Lord of the Rings: The Fellowship of the Ring
The hobbits, elves, dwarfs, wizards, and even humans of J.R.R. Tolkien’s ”Lord of the Rings” trilogy hold a vivid and viciously guarded place of honor among literature buffs. So bringing this classic fantasy of good vs. evil (first published in 1954) to the screen, in three films shot back-to-back, was no glib undertaking. ”It’s about the fans — absolutely,” says Elijah Wood, who plays Frodo Baggins, the hobbit who must destroy a magic ring of dark powers. ”That was the challenge — infusing the movie with as much of Tolkien’s vision and spirit as we possibly could. It’s one thing for someone who doesn’t know the books to tell you how wonderful it was. The hardest sell is the fans.”
So far, it’s a bull market, thanks in part to New Line Cinema’s savvy online approach — e-mailing regularly with Tolkien devotees and courting important fansites (several webmasters were even invited to see 20 minutes of footage that debuted at Cannes in May). Then there’s the goodwill surrounding Peter Jackson (”The Frighteners”), a longtime J.R.R. junkie himself. Lucky, since he’s been filming, editing, and overseeing his own special-effects wizardry for almost two years now. His philosophy for such intense focus: ”We have a saying in New Zealand, and with ”The Lord of the Rings” it was an expression I kept on board: One job at a time, every job a success.”

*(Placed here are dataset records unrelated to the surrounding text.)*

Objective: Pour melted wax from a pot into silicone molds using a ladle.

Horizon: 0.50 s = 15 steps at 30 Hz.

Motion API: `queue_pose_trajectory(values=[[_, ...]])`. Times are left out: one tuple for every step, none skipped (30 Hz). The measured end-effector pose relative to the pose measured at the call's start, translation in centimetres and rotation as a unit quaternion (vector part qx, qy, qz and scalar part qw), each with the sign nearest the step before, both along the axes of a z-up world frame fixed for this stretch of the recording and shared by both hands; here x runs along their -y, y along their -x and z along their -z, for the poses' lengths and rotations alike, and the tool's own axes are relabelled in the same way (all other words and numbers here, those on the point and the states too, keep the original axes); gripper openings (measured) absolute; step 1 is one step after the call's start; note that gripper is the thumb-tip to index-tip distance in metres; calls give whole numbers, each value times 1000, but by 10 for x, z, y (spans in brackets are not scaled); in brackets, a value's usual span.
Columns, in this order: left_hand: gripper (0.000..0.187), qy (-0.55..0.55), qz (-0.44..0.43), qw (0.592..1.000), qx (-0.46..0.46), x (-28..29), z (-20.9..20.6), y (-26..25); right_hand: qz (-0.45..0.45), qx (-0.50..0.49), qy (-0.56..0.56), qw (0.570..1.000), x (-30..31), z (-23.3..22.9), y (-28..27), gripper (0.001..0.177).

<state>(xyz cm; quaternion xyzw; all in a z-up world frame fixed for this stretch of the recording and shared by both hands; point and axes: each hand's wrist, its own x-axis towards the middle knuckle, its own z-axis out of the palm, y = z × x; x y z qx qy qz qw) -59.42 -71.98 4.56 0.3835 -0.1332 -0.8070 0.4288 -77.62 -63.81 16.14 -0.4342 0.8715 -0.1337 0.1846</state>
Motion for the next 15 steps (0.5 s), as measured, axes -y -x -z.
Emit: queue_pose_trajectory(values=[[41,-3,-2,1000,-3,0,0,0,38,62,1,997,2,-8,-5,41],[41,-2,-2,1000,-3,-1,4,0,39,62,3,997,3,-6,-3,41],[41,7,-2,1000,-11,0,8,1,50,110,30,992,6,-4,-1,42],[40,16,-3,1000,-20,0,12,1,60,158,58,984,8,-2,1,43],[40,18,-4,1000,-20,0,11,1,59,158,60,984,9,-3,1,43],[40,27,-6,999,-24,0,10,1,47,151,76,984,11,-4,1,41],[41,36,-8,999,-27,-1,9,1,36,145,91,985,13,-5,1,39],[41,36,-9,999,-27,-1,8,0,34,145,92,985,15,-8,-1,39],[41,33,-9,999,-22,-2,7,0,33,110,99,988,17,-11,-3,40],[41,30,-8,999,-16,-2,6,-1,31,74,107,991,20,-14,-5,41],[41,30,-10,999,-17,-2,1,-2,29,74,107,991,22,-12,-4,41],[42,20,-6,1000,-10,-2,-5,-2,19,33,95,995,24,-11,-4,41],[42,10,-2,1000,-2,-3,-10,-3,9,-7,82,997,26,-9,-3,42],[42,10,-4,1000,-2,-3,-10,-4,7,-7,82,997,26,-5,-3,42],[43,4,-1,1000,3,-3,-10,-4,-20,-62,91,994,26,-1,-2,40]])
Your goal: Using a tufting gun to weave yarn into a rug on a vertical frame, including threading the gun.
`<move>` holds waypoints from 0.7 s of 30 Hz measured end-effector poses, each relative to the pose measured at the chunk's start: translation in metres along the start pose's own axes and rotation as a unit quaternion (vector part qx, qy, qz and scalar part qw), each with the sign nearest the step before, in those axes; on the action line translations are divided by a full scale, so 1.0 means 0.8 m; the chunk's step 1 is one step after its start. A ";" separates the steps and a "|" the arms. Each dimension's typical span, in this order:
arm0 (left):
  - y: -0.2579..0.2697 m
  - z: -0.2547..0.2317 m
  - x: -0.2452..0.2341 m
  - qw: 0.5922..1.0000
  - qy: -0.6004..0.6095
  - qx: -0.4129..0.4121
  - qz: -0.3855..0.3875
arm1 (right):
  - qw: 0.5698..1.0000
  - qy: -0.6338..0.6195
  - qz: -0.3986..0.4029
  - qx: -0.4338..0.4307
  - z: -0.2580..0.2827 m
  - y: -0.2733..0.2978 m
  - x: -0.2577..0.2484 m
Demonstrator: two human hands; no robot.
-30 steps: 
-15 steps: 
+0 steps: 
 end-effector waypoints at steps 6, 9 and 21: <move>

Marketing tie-ins with such companies as Burger King and JVC electronics are helping New Line defray the cost of the trilogy (now rumored to be around $300 million). Sean Astin, who plays fellow hobbit Sam, considers all of it benevolent commercialization. ”This franchise has a depth and quality,” he says. ”It’s an artistic and populist synergy.” With Jackson’s first cut weighing in at a reported three hours and 25 minutes, this also could be the year’s biggest movie in more ways than one. But what we really want to know is, where can we score some Merry and Pippin action figures?